What will be the impact of ‘No Deal’?
April 5, 2017
The Government has said that it would rather accept no deal than a bad deal for the UK, yet it accepts that no economic assessment has been performed that might evaluate the cost to the UK economy if no deal is reached with the EU by the end of the Article 50 process. We consider a few of the potential effects of failing to reach any form of agreement.
The limitations of the Great Repeal Act
The enactment of the Great Repeal Act will ensure that most EU legislation in force in the UK at the time of Brexit will remain in force, unless and until it is amended and/or repealed. It simply isn’t possible for the UK government to review all elements of the UK legal system that derives from EU law within the timeframe of the Article 50 process.
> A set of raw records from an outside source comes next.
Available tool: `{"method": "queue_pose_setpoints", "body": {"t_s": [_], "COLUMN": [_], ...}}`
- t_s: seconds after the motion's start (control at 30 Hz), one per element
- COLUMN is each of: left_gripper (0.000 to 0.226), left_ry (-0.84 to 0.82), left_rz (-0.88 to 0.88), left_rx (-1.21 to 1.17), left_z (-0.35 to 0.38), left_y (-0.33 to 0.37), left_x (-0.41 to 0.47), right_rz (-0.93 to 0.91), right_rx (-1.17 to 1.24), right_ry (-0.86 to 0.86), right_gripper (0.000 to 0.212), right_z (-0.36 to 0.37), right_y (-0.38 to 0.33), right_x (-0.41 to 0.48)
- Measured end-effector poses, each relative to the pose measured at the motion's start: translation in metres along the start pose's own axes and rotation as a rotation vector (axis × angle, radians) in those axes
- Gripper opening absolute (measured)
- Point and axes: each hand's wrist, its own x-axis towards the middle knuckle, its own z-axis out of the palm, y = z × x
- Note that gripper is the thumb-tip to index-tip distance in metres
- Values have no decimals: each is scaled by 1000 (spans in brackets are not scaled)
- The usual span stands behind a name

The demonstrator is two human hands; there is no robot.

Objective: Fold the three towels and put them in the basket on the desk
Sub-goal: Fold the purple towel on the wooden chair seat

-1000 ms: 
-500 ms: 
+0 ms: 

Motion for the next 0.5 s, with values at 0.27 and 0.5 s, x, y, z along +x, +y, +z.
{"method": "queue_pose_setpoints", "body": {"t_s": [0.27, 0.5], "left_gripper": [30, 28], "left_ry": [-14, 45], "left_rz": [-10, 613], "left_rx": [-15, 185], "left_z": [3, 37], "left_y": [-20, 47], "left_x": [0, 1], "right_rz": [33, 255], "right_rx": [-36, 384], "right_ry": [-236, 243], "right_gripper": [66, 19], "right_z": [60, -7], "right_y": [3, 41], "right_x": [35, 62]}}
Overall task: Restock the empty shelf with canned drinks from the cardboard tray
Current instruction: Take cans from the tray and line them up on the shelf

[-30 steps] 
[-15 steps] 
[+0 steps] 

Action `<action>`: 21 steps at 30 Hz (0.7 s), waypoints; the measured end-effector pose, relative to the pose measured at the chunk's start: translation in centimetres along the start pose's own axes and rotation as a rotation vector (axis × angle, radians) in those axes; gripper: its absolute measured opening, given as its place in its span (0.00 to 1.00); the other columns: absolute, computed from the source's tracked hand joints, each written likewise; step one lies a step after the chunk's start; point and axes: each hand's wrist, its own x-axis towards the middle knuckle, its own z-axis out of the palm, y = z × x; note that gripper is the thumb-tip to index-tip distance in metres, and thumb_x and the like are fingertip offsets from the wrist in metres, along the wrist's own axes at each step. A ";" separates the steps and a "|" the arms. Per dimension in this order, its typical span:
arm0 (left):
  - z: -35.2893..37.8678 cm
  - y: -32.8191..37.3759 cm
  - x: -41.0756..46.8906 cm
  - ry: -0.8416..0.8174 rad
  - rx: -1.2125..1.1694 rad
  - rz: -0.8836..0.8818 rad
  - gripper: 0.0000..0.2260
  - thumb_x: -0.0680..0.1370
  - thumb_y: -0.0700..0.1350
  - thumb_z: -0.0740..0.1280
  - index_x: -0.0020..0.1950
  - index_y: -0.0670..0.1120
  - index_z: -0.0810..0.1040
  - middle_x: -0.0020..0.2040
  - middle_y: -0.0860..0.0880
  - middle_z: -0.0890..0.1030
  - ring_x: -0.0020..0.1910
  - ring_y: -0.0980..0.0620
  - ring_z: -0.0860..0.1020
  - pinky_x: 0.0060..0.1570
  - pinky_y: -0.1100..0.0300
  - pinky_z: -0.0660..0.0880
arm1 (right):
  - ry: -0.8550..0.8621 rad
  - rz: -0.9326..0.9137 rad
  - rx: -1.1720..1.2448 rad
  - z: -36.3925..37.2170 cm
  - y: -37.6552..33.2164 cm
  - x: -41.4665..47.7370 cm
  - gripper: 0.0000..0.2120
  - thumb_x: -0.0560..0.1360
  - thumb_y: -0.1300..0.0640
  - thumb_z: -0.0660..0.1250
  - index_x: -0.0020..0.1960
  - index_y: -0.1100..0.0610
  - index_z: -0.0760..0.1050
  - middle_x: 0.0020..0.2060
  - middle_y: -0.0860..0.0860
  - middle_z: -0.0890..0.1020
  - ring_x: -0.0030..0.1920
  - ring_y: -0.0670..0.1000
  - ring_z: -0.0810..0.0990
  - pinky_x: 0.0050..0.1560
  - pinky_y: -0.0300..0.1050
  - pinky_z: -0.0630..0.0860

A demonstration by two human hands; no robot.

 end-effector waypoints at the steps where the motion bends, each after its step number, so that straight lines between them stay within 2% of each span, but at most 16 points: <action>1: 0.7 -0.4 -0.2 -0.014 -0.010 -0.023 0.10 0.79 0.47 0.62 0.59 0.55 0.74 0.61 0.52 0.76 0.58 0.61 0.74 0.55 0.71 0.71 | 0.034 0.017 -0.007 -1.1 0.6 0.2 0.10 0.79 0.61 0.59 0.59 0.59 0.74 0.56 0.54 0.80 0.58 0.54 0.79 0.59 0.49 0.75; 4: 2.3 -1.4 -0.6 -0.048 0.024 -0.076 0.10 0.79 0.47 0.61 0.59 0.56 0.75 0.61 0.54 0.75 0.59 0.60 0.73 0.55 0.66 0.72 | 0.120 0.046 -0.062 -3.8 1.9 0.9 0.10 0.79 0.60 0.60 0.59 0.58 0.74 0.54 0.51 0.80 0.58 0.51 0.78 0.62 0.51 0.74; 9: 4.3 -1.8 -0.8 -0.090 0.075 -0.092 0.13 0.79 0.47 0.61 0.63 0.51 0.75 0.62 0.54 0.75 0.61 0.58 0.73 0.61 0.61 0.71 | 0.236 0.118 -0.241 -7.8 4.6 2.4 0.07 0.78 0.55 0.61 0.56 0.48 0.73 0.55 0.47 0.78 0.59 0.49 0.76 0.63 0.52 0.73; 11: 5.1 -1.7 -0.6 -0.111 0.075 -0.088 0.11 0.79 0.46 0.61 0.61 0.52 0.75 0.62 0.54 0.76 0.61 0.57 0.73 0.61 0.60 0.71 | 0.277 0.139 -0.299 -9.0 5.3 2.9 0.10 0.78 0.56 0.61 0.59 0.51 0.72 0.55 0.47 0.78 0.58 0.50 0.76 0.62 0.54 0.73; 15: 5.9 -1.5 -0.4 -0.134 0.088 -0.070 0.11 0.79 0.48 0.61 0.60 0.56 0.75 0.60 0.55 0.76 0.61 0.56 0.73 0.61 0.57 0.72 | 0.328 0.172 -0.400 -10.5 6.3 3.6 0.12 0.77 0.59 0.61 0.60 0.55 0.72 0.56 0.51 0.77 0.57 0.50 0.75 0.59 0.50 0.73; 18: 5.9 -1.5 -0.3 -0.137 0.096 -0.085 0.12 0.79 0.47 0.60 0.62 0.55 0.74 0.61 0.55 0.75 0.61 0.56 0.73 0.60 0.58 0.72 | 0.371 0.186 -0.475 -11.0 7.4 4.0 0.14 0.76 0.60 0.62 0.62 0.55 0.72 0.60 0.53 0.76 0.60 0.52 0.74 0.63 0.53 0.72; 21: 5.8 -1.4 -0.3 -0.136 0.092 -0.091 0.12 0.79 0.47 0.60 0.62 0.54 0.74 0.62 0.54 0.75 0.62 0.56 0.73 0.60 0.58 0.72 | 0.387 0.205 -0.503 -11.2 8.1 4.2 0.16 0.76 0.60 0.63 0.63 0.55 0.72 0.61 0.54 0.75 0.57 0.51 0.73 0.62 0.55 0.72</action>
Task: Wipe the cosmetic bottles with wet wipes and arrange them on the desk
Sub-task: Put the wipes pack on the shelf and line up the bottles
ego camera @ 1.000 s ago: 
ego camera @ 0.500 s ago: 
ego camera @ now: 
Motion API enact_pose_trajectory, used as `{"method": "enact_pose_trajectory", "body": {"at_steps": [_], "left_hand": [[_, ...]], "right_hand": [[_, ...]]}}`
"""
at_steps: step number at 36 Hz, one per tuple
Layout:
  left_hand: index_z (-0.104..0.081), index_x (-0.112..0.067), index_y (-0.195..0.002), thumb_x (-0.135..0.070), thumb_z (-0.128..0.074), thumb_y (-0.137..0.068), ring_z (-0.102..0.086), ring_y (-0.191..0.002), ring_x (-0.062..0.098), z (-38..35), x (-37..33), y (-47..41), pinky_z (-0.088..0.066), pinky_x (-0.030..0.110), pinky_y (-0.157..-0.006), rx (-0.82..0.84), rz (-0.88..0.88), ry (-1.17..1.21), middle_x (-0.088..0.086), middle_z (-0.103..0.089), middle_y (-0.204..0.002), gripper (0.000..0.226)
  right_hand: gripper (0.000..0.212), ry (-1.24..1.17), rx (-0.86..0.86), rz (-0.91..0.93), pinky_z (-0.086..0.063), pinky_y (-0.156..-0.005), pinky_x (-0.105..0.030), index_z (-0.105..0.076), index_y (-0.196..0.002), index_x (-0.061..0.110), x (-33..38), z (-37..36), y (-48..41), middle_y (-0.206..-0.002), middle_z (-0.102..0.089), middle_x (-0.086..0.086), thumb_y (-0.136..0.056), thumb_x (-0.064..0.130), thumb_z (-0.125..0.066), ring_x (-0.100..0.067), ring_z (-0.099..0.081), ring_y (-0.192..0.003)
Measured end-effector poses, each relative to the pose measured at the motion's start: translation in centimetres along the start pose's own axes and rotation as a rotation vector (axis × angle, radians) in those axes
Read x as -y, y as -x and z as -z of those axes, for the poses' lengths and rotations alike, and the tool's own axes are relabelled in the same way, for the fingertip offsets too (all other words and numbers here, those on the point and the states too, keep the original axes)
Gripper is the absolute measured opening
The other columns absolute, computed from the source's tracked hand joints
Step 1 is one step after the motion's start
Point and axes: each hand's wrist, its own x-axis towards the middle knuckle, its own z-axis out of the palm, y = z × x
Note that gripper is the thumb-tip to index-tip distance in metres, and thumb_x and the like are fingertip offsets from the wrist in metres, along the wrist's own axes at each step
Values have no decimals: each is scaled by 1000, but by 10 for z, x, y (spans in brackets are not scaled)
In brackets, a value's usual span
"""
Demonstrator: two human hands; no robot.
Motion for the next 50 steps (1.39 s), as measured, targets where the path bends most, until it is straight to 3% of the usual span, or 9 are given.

However, maintaining the legislative status quo will not be sufficient where, for example, EU agencies exercise regulatory functions that apply to organisations within the UK. The effect of a Brexit without any form of agreement would be to leave potentially significant regulatory gaps. The UK would either have to develop alternative agencies or to attempt to negotiate continued participation in the activities of the agency in question.
Examples include:
• The European Food Safety Authority (which evaluates products involved in the food chain and provides scientific advice and technical support);
• The European Chemicals Agency (which reviews chemicals registered under REACH by manufacturers and importers)
• Financial Services Supervisory Agencies (a number of agencies and institutions have a regulatory or policy function in relation to financial services).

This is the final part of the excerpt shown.